For years we have been told that no one owns water and this is the reason why no one can charge for water. However, regional councils control the use of water through a formal consent process and then charge the user a ‘‘monitoring fee’’ often based on the volume of water used. It is totally understand­able that users think they are paying for the water.

There are currently different categories of water users. The latest high profile are the overseas companies who take crystal clear water, bottle it, and export significan­t volumes overseas and make handsome profits. They pay nothing for the water and apart from a few jobs at the bottling operation, NZ (Inc ) does not benefit in any way. This seems dumb.

The next main category are the irrigators. Different commercial growers own and lease significan­t land around Waharoa and Matamata. They grow vegetables mainly potatoes and onions on a large commercial scale.

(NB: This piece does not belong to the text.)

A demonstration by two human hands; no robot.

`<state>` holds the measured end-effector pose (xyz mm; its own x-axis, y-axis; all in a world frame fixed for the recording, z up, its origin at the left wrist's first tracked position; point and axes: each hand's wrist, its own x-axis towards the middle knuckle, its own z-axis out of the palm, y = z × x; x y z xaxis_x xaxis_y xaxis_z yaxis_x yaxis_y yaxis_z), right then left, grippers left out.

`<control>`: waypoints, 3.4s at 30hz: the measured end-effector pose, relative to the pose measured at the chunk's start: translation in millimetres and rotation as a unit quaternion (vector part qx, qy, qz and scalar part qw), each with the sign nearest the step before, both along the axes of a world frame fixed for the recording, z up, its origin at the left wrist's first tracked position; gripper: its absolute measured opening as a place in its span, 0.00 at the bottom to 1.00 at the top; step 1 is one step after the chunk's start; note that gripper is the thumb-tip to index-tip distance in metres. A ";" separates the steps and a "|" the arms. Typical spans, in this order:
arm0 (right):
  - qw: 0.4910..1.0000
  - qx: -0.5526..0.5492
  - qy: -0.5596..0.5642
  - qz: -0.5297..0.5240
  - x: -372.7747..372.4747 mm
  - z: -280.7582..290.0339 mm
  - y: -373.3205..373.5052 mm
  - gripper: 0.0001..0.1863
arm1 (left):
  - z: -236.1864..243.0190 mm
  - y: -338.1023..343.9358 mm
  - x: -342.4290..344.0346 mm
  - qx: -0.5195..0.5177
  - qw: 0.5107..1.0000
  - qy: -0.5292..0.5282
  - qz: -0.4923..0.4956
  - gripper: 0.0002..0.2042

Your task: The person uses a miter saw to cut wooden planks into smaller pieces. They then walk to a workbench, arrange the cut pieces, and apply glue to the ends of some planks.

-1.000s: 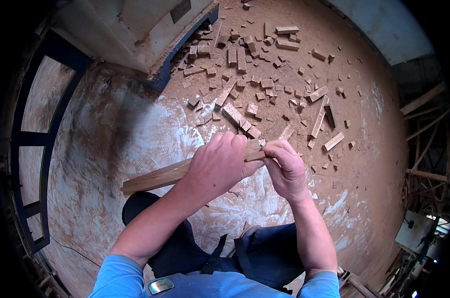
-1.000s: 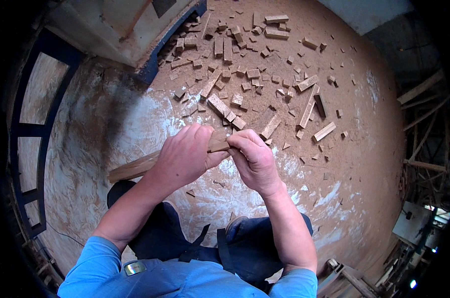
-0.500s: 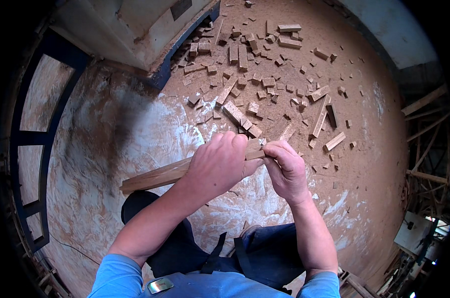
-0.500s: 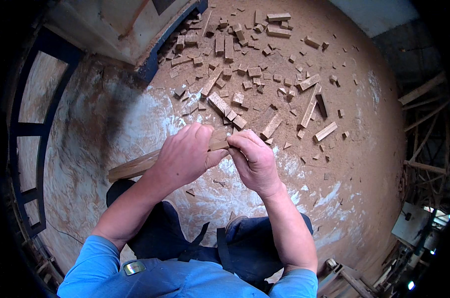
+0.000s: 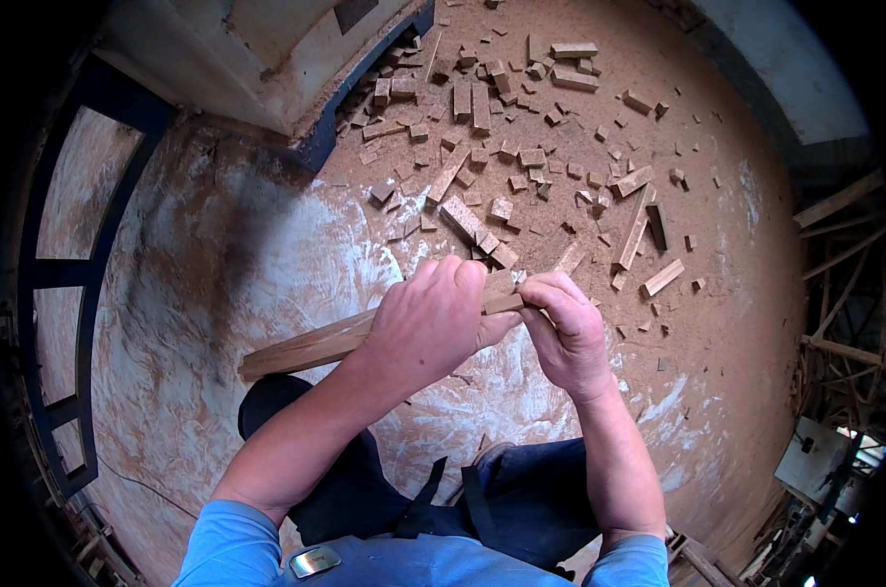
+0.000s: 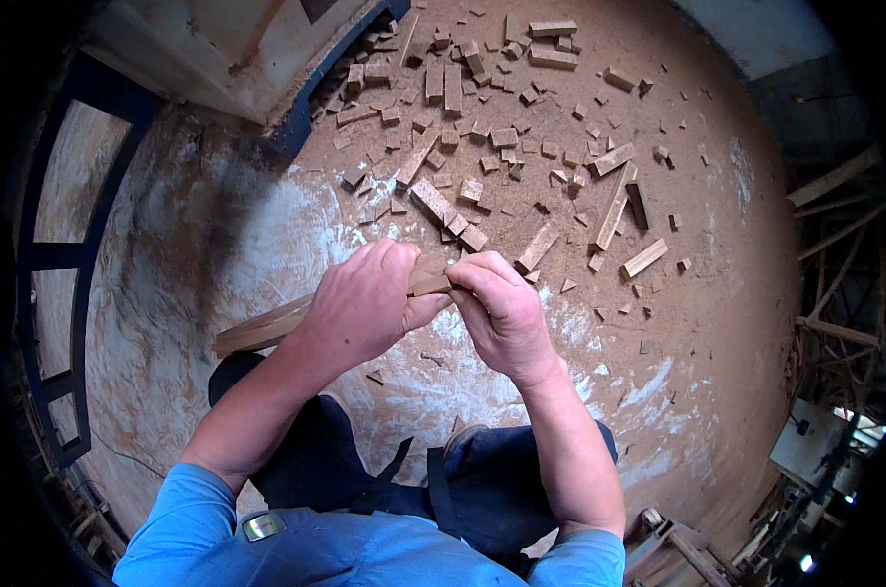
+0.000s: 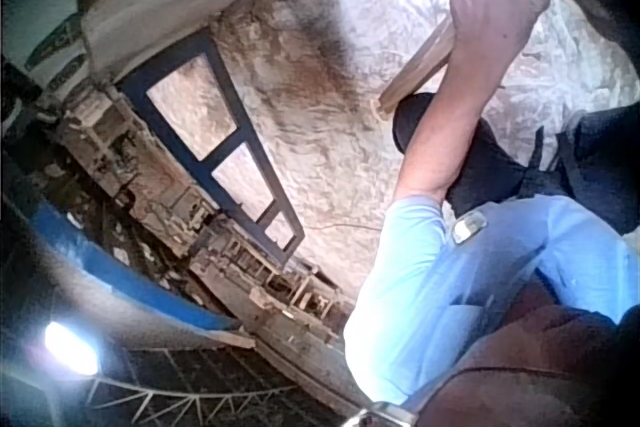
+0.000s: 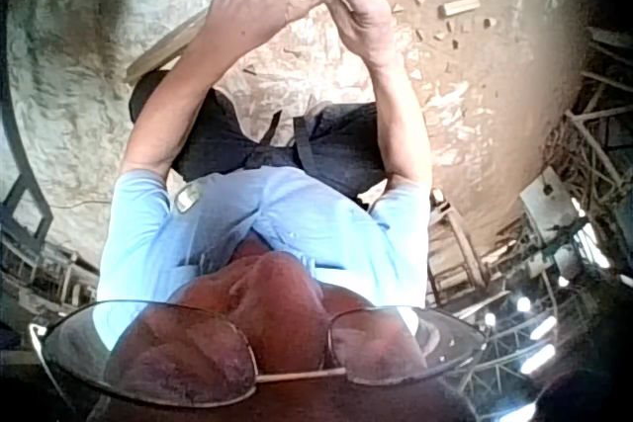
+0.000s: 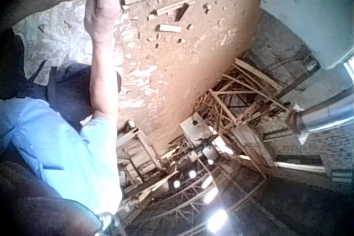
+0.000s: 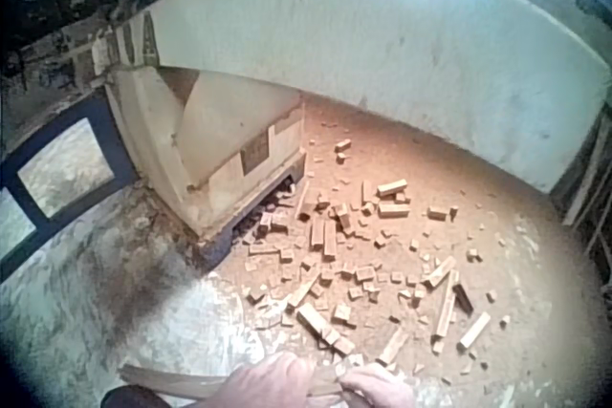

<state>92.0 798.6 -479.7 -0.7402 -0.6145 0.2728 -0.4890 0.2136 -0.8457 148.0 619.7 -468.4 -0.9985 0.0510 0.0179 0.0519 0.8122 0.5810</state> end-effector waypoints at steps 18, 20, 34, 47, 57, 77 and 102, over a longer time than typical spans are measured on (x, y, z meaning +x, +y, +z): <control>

The normal management of this operation requires the growers to drill extremely deep bores from which they pump water and irrigate their crops. Nothing different to a home gardener who waters his vegetables each night in summer to keep his crop growing. The water sustains the crop and returns to the soil in a continuous cycle. Should these growers pay for the water they use and if so, why?

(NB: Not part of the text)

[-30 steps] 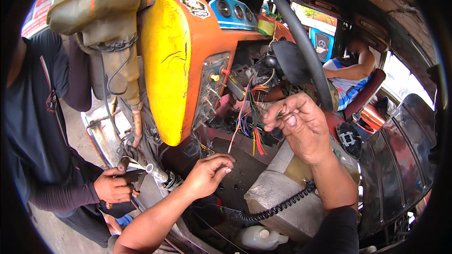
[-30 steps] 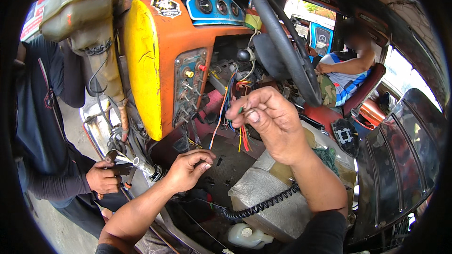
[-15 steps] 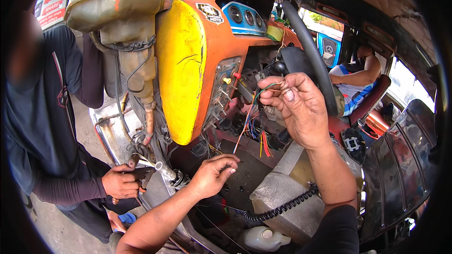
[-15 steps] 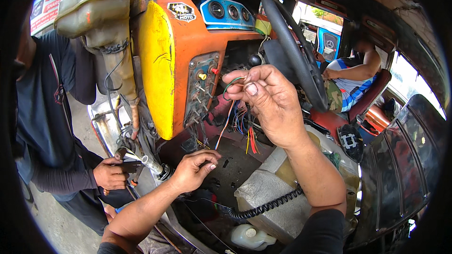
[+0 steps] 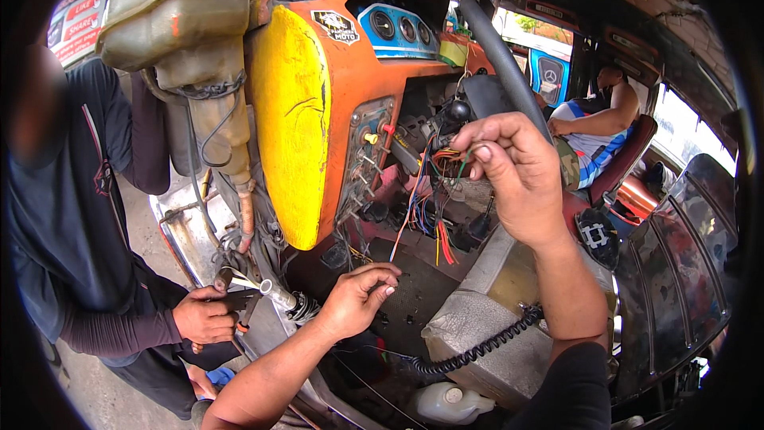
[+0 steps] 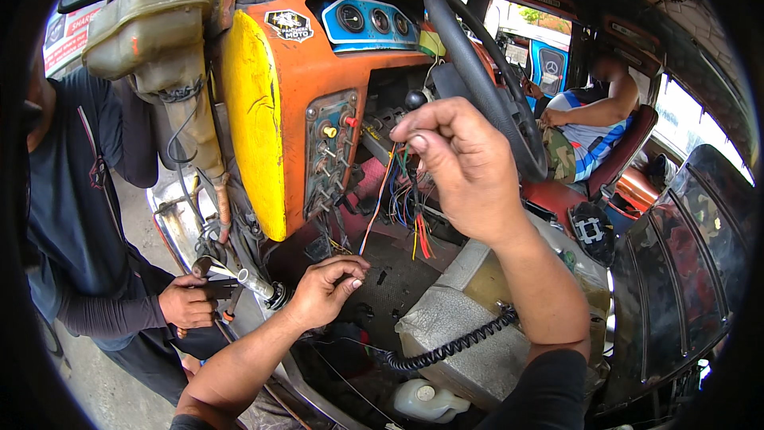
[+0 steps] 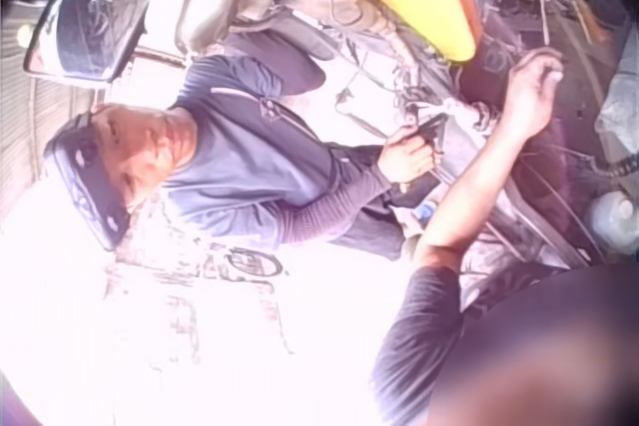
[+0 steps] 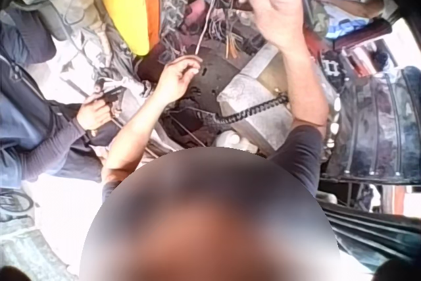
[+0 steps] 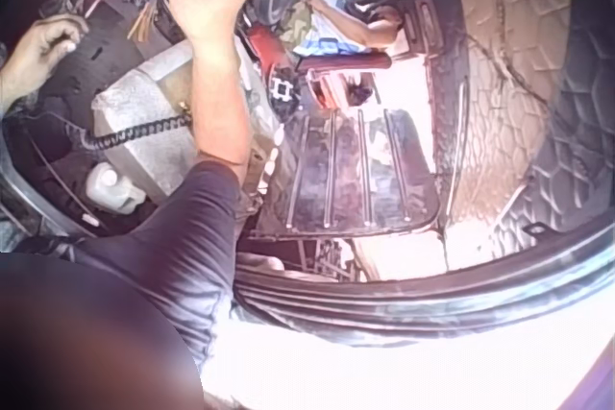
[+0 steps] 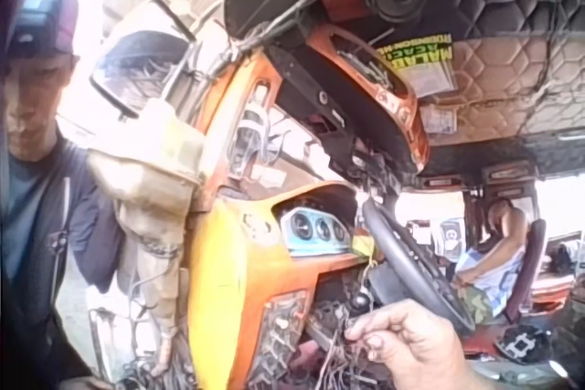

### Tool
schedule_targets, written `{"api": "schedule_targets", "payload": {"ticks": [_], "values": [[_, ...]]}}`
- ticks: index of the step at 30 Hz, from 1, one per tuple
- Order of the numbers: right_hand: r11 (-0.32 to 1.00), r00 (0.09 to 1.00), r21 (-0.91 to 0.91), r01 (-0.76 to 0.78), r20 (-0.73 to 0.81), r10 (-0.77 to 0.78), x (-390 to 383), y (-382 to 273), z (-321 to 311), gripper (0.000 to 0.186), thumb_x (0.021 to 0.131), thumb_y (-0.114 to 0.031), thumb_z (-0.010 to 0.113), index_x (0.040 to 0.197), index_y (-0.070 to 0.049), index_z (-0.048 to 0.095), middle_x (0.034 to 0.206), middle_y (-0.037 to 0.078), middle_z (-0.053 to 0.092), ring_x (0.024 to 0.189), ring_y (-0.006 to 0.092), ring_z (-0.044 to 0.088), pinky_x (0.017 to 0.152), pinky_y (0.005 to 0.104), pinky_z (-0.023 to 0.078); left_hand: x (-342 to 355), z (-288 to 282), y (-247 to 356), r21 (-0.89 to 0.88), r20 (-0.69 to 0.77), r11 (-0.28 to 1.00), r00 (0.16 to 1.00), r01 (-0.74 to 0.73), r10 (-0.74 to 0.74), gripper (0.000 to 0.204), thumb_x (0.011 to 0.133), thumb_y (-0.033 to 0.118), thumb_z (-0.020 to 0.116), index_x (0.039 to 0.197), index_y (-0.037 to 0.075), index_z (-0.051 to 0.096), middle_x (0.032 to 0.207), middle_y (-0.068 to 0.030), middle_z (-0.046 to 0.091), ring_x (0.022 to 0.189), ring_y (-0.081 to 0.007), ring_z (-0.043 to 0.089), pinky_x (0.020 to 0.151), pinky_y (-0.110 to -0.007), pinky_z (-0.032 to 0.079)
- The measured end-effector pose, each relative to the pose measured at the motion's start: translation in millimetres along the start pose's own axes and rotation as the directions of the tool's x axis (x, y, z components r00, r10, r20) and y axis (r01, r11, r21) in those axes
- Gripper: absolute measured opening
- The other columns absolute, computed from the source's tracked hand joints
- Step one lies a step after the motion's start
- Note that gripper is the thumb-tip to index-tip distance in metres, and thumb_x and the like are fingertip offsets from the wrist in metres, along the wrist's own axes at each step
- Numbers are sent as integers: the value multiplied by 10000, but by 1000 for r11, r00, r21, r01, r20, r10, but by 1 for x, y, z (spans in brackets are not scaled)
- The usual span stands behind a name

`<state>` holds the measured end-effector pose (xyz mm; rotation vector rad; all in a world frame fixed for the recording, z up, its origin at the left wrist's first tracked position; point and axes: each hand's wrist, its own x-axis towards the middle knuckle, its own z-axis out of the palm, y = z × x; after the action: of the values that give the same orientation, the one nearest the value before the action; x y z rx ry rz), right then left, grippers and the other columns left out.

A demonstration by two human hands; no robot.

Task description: The person works on the exposed wiring under the dashboard of a vehicle, stripping wire ends and twisting connections with a coworker. They use a screwdriver to strip insulation and join wires by hand, focusing on the steering column area.

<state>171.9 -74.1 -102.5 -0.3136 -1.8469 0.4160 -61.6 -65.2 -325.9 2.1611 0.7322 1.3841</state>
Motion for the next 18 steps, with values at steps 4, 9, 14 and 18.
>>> {"api": "schedule_targets", "payload": {"ticks": [4,9,14,18], "values": [[969,996,-242,41,83,-21,22,-15,15,67,1076,35,604,1114,-9,638,1029,66,737,812,66,665,696,230,562,0,3,-1,-5,-1,1000,1000,7,-7,124,989,-17,747,1100,4,695,1233,-149,761,1133,-283,754,996,-386,592],[955,990,-287,71,135,-33,76,-16,42,50,1077,27,594,1070,10,641,957,56,716,768,77,678,655,244,572,0,3,1,-27,-23,1000,1000,-4,3,120,992,-15,747,1099,2,696,1226,-152,761,1115,-279,754,980,-378,593],[912,992,-398,102,108,-64,121,-2,64,71,1020,-49,687,981,5,708,758,110,719,644,165,721,632,366,589,-1,4,7,-23,-23,1000,1000,1,-2,119,992,-12,749,1097,1,695,1215,-154,763,1113,-282,754,977,-383,593],[859,973,-457,229,142,-184,123,9,73,115,972,-111,741,975,4,742,852,229,745,855,423,756,779,497,591,-1,3,10,3,-39,1000,999,-23,23,108,986,-31,740,1077,2,693,1209,-158,764,1109,-283,754,977,-384,593]]}}
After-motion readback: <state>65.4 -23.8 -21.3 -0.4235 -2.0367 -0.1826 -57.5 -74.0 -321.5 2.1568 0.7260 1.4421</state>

Labour has proposed to tax these users and use the income to improve the water quality in our rivers. This reasoning assumes that the growers are in fact contributi­ng to the current state of the rivers.

Hard to justify when they have drilled their own bore on their own land, are irrigating their own crop, and the water goes back into their own land to work its way back down to the aquifers. None of this water goes anywhere near any rivers, but the grower’s costs go up to pay the tax and we all pay higher prices at the supermarke­t. This also seems dumb!

Dairying is an easy target to blame for all the pollution in the rivers. If we didn’t have dairy cows would we have pristine water? Probably not.

As one of those dairy farmers I have complied with Fonterra’s quality standards and fenced every single drain and waterway on my dairy farm. This process controls the run off from my paddocks into the drains and eventually off to the rivers. I am not allowed to irrigate my paddocks during the summer months using water from my own duck pond. This seems dumb.

Lastly we have the ‘‘townies’’.

This group live in concentrat­ed areas and pump their human waste off to the town sewage ponds. There it starts its treatment system until Cyclone Cook arrives, overflows the ponds and all that untreated waste flows off directly into the rivers. This is permitted under the council’s resource consent so no one pays to do any clean up or improve their systems. This seems dumb.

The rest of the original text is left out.